NHS paying £2bn for mental health patients to go private

The NHS is paying £2 billion a year to private hospitals to care for mental health patients because it does not have enough of its own beds.

According to the Guardian, the independent sector receives approximately 13.5 per cent of the £14.8 billion the NHS in England spends on mental health. Nine out of every 10 of the more than 10,000 mental health beds run by private operators are occupied by NHS patients.

There are concerns that there are ongoing problems with the quality and safety of care at many of the mental health units run by the independent care sector.

The Guardian says that 71 different psychiatric facilities run by non-NHS providers looking after adults or under-18s were found to be ‘inadequate’ since the start of 2017 – more than one in four of the total of 269 such units.

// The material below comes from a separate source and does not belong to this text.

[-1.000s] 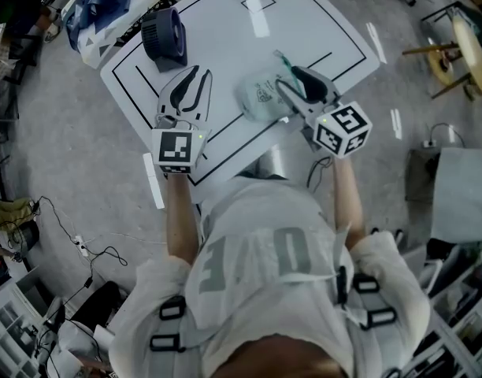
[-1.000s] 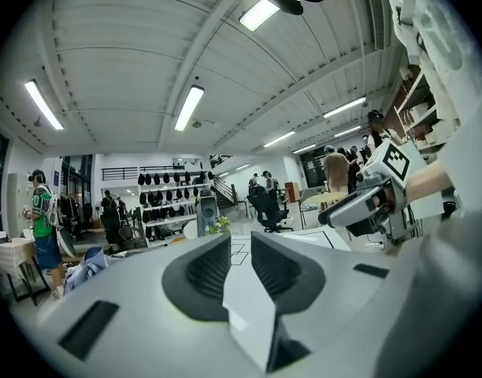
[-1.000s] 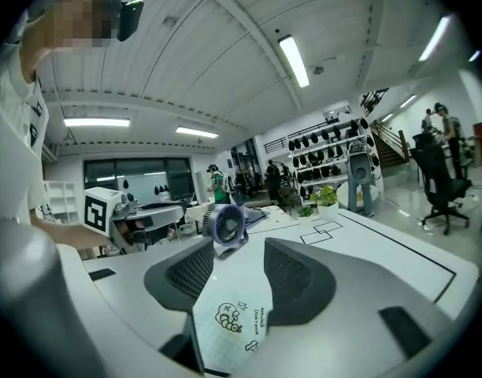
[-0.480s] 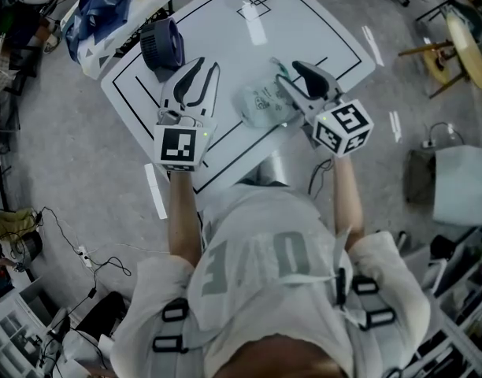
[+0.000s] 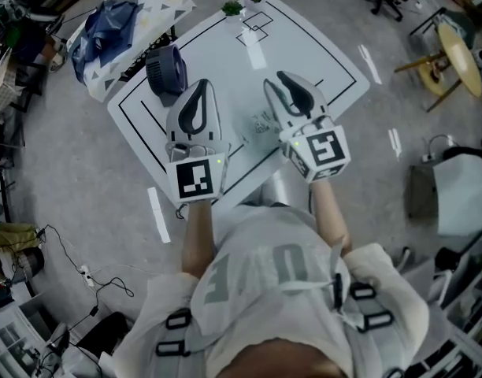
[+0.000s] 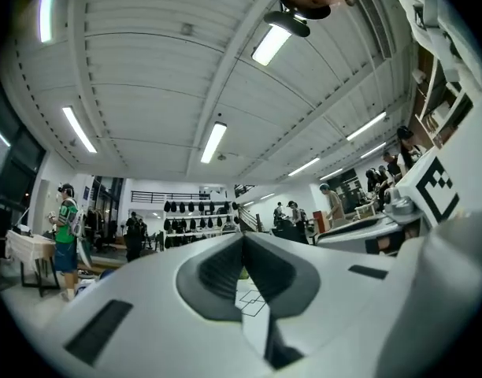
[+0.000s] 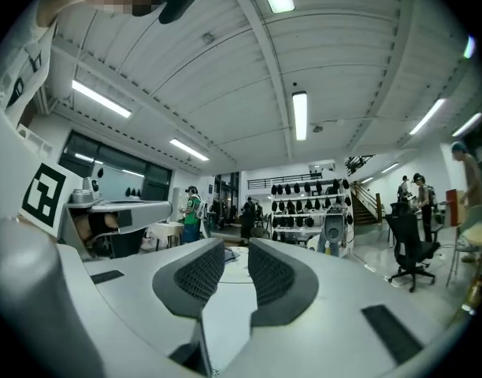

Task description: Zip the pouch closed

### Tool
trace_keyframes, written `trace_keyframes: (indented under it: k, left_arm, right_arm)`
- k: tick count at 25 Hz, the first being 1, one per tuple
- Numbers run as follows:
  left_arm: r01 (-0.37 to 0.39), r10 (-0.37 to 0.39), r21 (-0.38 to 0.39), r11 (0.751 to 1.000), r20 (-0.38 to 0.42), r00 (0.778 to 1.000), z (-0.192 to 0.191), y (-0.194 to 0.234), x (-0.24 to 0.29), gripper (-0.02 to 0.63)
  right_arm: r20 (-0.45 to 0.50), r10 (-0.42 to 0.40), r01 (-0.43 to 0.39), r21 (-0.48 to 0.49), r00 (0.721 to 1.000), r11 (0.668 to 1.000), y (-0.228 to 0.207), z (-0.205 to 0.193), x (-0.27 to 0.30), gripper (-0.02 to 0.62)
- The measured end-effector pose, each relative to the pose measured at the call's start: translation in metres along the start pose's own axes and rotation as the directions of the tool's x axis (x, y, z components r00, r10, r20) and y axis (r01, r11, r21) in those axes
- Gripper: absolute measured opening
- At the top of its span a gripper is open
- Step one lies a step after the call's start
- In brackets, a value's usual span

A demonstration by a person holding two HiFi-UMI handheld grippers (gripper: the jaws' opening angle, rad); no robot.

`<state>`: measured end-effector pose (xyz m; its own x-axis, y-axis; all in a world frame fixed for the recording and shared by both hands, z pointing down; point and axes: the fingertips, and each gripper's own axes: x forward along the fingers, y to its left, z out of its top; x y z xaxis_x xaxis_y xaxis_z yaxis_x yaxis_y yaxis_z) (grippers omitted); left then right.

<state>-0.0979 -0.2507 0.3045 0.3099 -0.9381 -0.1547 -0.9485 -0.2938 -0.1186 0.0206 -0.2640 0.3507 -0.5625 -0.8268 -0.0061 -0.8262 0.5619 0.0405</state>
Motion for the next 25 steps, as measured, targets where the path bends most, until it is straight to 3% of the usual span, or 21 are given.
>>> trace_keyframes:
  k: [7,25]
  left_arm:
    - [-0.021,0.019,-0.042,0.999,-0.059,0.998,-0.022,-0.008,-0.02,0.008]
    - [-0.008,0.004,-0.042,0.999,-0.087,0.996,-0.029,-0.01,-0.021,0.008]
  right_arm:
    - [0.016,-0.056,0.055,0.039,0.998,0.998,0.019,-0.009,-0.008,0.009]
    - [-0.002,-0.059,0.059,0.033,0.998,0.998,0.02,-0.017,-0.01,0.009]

The research also shows that: independent mental health care providers now make 91 per cent of their income from the NHS; typical profit margins sit at between 15-20 per cent; and that the majority of inpatient care for under-18s is now outsourced, with independent operators looking after 55 per cent of all the children and young people who are hospitalised.

Paul Farmer, the chief executive of Mind, said: “While this use of private care providers is itself not concerning, the fact that some patients are being transferred to private providers halfway across the country, or indeed providers who have been deemed by the CQC to be delivering inadequate standards of care, is incredibly worrying, particularly as some of these referrals seem to have led to tragic and fatal consequences.”